O terror de casa mal-assombrada é um subgênero de tradição centenária, sabendo disso, o roteiro escrito pelo próprio diretor em parceria com Fernando Toste (do bacana A Divisão), parte do pressuposto que o público conhece as regras do jogo, evitando perder tempo com explicações desnecessárias. Por outro lado, sente-se falta de uma atenção especial à geografia do lugar, elemento por vezes confuso dentro da narrativa. Ao invés de mostrar um pouco mais do casarão, a equipe de som se certifica de marcar território, apostando nos tradicionais rangidos e estalos da madeira antiga.
O ponto alto do projeto, no entanto, é a homogeneidade do elenco, composto também de membros extremamente comprometidos. Diego Montez é uma revelação, percorrendo o arco dramático de Thomas com precisão, da mesma forma que Yohan absorve bem o arquétipo do forasteiro. Beni torna-se peça fundamental por possuir um olhar de fora e, portanto, mais confiável da situação. E se Ana Carbatti (Um Tio Quase Perfeito 2) aproveita o tempo limitado de tela para encarnar o típico straight face (único personagem sério e responsável por levar os protagonistas à situação-chave), Prestes e Pereira não são menos do que excepcionais adições ao elenco, trazendo calor humano ao mesmo tempo que evocando um tom sombrio. Fechando o elenco, Gilda Nomacce, ícone do horror brasileiro, é homenageada com uma participação especial mergulhado no camp, fazendo jus à sua brilhante carreira.

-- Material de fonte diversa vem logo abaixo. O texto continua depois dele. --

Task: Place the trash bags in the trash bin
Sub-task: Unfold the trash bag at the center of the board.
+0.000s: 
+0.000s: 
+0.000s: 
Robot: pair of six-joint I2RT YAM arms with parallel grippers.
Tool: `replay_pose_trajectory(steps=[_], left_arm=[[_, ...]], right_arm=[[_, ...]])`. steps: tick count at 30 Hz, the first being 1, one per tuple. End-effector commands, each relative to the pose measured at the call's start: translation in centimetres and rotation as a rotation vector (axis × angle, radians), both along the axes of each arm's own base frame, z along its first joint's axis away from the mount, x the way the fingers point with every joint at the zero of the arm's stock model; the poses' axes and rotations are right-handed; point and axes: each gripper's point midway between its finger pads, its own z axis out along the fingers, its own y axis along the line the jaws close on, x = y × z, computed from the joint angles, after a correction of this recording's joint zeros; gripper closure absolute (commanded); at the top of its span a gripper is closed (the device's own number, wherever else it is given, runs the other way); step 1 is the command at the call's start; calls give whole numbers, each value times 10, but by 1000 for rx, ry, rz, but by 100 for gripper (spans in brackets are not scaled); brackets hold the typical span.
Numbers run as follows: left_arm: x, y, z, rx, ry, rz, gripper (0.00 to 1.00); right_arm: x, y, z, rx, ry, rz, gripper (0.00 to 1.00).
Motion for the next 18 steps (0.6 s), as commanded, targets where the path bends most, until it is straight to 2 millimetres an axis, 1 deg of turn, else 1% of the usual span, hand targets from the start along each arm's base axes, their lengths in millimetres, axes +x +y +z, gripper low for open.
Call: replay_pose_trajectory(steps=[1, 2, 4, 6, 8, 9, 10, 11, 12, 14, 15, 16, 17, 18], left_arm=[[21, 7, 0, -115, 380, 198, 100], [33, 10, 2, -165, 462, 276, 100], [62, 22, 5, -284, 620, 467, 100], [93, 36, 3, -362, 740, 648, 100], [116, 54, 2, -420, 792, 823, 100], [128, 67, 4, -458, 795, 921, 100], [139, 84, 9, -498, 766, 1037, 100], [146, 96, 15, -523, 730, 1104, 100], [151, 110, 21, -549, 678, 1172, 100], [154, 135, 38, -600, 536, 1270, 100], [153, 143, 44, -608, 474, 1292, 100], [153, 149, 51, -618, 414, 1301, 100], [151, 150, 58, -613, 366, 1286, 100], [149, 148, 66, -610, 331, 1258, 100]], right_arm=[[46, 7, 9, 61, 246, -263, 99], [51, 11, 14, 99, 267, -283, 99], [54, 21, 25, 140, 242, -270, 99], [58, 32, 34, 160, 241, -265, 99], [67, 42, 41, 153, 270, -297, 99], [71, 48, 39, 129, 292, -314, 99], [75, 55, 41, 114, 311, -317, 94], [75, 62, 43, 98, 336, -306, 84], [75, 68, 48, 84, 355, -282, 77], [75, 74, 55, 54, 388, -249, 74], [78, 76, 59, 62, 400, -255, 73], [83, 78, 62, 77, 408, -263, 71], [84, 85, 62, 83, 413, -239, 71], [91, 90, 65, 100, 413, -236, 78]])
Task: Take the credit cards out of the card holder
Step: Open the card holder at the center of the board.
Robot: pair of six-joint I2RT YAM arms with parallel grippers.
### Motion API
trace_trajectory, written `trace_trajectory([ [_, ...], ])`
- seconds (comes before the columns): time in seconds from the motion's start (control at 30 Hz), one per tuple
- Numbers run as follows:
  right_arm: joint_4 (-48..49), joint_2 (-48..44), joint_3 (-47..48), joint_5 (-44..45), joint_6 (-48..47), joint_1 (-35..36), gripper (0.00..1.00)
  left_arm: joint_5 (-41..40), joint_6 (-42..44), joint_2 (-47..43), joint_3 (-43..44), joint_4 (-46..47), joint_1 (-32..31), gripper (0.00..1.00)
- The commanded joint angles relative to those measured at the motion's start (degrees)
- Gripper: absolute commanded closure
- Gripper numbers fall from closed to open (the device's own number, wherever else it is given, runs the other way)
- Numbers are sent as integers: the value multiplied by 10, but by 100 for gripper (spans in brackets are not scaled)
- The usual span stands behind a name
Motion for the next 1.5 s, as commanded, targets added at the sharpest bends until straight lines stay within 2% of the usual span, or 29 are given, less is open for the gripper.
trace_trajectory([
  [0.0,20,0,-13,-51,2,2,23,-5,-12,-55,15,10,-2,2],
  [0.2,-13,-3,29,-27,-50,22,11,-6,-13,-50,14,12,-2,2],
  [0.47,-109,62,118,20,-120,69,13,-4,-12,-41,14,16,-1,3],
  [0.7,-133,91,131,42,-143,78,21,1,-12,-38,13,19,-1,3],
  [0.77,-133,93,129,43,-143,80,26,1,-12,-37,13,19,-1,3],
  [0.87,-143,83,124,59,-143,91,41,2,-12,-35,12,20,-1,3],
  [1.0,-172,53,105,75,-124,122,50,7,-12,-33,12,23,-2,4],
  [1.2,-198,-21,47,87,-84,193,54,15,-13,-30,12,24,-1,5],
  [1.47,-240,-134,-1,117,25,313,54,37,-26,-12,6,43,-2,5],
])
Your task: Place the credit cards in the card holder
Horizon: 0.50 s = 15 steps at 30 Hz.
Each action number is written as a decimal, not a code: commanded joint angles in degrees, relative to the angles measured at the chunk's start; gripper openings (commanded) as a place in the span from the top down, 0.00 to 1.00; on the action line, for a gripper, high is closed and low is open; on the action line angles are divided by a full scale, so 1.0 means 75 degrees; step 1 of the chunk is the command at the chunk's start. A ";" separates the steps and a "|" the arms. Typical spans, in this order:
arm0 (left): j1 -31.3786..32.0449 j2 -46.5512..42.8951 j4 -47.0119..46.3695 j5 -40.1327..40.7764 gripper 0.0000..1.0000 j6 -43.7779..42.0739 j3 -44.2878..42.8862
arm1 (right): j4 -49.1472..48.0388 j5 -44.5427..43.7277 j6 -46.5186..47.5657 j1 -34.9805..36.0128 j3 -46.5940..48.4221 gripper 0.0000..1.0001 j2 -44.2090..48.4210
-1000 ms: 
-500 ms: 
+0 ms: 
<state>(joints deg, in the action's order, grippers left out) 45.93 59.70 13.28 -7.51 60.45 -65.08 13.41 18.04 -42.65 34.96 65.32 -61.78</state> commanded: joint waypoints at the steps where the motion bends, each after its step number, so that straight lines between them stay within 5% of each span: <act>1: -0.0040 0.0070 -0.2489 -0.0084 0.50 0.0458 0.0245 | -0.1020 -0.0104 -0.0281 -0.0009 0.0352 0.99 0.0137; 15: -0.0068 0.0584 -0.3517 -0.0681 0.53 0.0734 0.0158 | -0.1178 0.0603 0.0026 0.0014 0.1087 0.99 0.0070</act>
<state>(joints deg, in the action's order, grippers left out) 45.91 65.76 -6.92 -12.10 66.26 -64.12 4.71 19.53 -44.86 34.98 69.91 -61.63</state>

Com referências pesadas ao horror italiano da década de 70 (o famoso Giallo), Zacharias mostra pleno domínio dos signos do terror, demonstrando inteligência ao evitar jump scares fáceis mesmo quando a oportunidade surge (quando alguém é visto encarando a parede). Aliás, os fãs do gênero talvez sintam falta de arrepios e sustos mais contundentes, embora haja uma parcela aceitável de imagens grotescas. Da mesma forma, a criação da atmosfera deve muito à trilha de Bernardo Uzeda, que mantém a narrativa refém de seus acordes grandiloquentes.
No final das contas, A Herança é um tipo de filme que não arrisca muito em sua abordagem do terror, cercando-se de elementos básicos, mas empregando-os de forma eficaz, oferecendo uma experiência tremendamente satisfatória. Que mais pessoas possam assistí-lo e comprovar a potência criativa do Cinema Brasileiro.